Unit of Noninvasive Cardiovascular Diagnostics, Upper-Silesian Medical Centre, Katowice, Poland.
Cardiol J. 2011;18(2):146-50.
Multi-slice computed tomography (MSCT) can be used to visualize the anatomy of the coronary venous system (CVS). A pre-procedural evaluation of target veins is a very important element of cardiac resynchronization. Thus, the quality of visualization of the CVS is of great importance. The aim of this study was to analyze the quality of visualization of CVS in MSCT.
In 220 subjects (129 male, average age 57.2 ± 11.8 years), a 64-slice CT (Aquilion 64, Toshiba, Japan) was performed. A scan with ECG-gating was performed using a slice thickness of 0.5 mm during a breath-hold. In each case, 3D volume rendering and 2D MPR reconstructions were created (Vitrea 2). The quality of visualization was graded independently by two cardiologists and a radiologist trained in MSCT on a 0-5 points scale for the coronary sinus and main veins [0 = not visible (lack of vein); 5 = visible as a smoothly bordered vascular structure].

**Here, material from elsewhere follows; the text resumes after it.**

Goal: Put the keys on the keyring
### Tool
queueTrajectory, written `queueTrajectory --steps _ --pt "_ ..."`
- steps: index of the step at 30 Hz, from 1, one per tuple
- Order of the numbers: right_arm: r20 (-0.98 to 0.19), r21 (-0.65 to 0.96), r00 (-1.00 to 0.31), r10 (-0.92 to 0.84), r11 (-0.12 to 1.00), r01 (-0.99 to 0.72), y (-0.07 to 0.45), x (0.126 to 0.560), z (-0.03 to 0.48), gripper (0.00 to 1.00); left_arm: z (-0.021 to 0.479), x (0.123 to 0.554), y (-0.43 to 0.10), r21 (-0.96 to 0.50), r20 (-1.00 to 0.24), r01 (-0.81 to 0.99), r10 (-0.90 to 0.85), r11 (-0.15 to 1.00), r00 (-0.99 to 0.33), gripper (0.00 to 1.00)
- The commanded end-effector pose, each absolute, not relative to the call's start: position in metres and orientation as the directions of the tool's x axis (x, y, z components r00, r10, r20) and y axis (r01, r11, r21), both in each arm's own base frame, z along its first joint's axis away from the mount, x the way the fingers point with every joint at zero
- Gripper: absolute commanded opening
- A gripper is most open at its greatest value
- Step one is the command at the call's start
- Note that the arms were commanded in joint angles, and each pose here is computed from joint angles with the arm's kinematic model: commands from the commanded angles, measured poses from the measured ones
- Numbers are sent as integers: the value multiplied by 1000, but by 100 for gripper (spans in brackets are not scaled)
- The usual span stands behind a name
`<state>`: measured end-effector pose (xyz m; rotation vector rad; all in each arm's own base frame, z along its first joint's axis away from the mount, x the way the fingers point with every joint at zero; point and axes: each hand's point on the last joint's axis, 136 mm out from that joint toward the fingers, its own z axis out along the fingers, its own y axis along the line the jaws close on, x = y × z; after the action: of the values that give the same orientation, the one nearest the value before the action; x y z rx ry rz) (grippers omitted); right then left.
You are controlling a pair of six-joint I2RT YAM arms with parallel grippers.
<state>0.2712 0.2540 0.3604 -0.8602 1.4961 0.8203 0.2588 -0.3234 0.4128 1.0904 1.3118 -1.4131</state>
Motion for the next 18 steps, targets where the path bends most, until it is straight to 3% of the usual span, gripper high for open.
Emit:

The best visualization of the CVS was obtained for coronary sinus (4.10 ± 1.08), the worst for antero-lateral vein (2.11 ± 1.10). The average number of visible veins was 3.2 per case. Statistically, more veins were visible in older subjects - in the group aged 60+ the average number of visible veins was 3.6 ± 1.1 per case, whereas in those aged under 60 it was 2.9 ± 1.2 (p = 0.0001). There were no statistical gender differences in the quality of CVS visualization.
The target veins for cardiac resynchronization therapy should be the lateral and postero-lateral, which are usually well visible. Such a strategy could increase the usefulness of MSCT.
多层螺旋计算机断层扫描(MSCT)可用于显示冠状静脉系统(CVS)的解剖结构。对靶静脉进行术前评估是心脏再同步治疗的一个非常重要的环节。因此,CVS 的可视化质量非常重要。本研究旨在分析 MSCT 中 CVS 的可视化质量。
在 220 名受试者(129 名男性,平均年龄 57.2±11.8 岁)中,进行了 64 层 CT(Aquilion 64,东芝,日本)检查。使用心电门控技术,在屏气时进行扫描,层厚为 0.5 毫米。在每种情况下,均创建了 3D 容积再现和 2D MPR 重建(Vitrea 2)。两名心脏病专家和一名接受过 MSCT 培训的放射科医生独立对冠状动脉窦和主要静脉的可视化质量进行评分,评分为 0-5 分制[0=不可见(缺乏静脉);5=可见为平滑边界的血管结构]。
CVS 的最佳可视化效果是冠状动脉窦(4.10±1.08),最差的是前外侧静脉(2.11±1.10)。平均每例可见静脉 3.2 条。统计学上,年龄较大的患者可见静脉较多——60 岁以上组平均每例可见静脉 3.6±1.1 条,而 60 岁以下组平均每例可见静脉 2.9±1.2 条(p=0.0001)。CVS 可视化质量在性别方面无统计学差异。
心脏再同步治疗的靶静脉应为外侧和后侧静脉,这些静脉通常可见度较好。这种策略可以提高 MSCT 的实用性。